Golden retrievers tend to suffer from skin allergies caused by plants of pollen. Otherwise, they are also susceptible to hip and elbow dysplasia.
Toy poodles are at the risk of developing bladder stones which can be dangerous if not treated at the right time.
As with other large breeds, Rottweiler is at risk for developing joint issues such as hip and elbow dysplasia, osteochondrosis dissecans (OCD), a degenerative bone disease, and arthritis. They may also develop epilepsy.
Miniature schnauzers are at a higher risk of developing diabetes than other dogs. Apart from that, they can also have epilepsy, pancreatitis, and portosystemic shunts (liver shunts).
Chihuahuas have a life expectancy of 18 years; But being a toy breed, it has a collapsing trachea.
The most common defect you’d see in a dalmatian is deafness. They also tend to develop kidney or bladder stones.

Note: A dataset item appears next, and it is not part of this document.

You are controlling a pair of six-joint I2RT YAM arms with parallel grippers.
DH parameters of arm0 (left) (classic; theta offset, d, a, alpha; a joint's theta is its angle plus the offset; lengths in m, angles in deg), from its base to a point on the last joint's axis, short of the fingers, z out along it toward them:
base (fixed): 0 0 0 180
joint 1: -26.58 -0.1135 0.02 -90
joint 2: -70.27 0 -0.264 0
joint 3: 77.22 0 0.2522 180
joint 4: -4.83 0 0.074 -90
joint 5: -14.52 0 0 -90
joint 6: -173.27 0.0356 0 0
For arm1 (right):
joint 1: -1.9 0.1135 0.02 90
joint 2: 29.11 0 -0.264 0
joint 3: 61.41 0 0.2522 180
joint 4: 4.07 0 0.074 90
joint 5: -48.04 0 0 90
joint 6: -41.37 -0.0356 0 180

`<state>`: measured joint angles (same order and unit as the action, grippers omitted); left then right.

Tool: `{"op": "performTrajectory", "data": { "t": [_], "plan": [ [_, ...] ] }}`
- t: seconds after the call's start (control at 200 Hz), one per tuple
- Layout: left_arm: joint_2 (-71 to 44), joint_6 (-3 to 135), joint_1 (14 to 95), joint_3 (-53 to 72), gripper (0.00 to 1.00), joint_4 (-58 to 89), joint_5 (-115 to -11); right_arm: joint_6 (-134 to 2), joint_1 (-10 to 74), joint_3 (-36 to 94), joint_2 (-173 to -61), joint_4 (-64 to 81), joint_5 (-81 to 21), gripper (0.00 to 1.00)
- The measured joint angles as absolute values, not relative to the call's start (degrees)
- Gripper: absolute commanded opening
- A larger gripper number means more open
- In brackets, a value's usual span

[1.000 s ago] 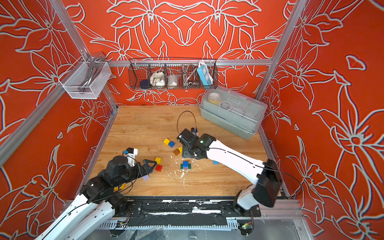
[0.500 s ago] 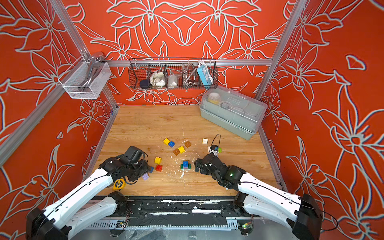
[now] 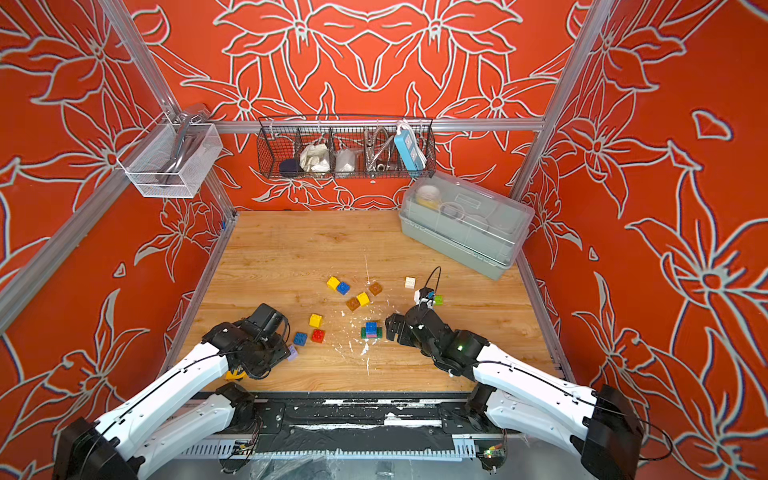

Otherwise called gentle giants, Great Danes are family dogs. They tend to develop gastric dilation and volvulus syndrome (GDV). Another health concern affecting the great Dane is hip dysplasia, commonly seen in large breeds.
Shetland sheepdogs are affected by a group of eye problems called collie eye anomaly, which affects the retina and optic nerve. On a lesser note, they are also prone to develop dermatomyositis or Sheltie Skin Syndrome.
Though Maltese do not have many health problems, they are often plagued by little white shaker syndrome. It is an inflammation of the cerebellum which causes the shaking bad enough that the dog cannot walk. The condition is seen in dogs that have a white color coat.
Much like the English bulldog, the French bulldog also develops respiratory problems known as brachycephalic airway syndrome. As a result, they tend to struggle to breathe when overheated.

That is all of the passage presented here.